## Brief
Your answer is one number: the count of lines below that hold the word "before".

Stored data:
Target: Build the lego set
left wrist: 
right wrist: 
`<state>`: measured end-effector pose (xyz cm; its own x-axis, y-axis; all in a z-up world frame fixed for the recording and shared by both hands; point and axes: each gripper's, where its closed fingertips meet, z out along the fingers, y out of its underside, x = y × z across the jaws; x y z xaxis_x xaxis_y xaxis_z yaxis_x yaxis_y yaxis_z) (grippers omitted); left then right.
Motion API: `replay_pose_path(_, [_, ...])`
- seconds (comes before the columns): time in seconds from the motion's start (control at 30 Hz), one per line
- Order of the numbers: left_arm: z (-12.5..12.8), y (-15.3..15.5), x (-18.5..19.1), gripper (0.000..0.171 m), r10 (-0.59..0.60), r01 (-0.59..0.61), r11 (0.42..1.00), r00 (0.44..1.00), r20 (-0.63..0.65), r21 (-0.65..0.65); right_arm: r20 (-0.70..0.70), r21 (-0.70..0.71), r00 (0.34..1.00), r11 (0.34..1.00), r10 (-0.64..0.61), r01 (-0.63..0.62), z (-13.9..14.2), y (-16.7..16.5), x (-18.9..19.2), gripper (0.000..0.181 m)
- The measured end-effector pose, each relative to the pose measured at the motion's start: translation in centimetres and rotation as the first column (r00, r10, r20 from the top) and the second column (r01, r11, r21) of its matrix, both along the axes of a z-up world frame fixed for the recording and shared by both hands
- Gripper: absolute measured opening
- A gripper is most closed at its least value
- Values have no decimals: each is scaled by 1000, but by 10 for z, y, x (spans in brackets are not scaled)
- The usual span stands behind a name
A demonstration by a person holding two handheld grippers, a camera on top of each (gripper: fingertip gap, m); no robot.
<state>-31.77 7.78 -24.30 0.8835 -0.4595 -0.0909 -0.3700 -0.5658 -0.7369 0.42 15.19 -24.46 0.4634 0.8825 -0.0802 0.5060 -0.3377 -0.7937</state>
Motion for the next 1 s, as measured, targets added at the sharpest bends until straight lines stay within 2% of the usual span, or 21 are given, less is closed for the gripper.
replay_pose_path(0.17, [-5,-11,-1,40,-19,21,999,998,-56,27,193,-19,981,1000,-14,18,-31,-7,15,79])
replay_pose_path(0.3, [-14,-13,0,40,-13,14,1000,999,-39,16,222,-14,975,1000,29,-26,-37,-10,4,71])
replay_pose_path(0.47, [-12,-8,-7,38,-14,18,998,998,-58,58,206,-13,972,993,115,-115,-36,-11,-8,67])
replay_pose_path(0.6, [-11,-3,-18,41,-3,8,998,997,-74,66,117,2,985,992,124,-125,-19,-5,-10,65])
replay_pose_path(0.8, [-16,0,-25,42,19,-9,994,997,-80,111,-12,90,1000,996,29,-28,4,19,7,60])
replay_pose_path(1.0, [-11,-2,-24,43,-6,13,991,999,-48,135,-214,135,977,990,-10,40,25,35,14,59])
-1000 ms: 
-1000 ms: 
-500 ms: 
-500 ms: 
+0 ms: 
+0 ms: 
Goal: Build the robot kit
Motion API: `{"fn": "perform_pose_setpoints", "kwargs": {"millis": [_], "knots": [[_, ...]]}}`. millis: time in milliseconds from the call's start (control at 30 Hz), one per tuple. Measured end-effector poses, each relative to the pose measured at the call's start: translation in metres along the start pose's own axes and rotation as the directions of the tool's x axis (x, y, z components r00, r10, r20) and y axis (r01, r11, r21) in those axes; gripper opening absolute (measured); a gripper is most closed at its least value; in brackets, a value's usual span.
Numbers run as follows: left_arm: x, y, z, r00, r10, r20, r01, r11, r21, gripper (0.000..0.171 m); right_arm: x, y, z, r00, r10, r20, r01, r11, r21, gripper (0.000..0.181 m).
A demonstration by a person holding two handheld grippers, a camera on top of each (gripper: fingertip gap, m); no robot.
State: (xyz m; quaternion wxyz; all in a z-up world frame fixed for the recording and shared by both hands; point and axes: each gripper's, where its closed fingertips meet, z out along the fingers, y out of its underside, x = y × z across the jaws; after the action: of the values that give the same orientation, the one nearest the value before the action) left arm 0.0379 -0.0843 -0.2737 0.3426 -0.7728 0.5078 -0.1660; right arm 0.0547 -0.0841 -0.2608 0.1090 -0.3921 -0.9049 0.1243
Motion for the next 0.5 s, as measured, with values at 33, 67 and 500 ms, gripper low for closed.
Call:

## Written answer
2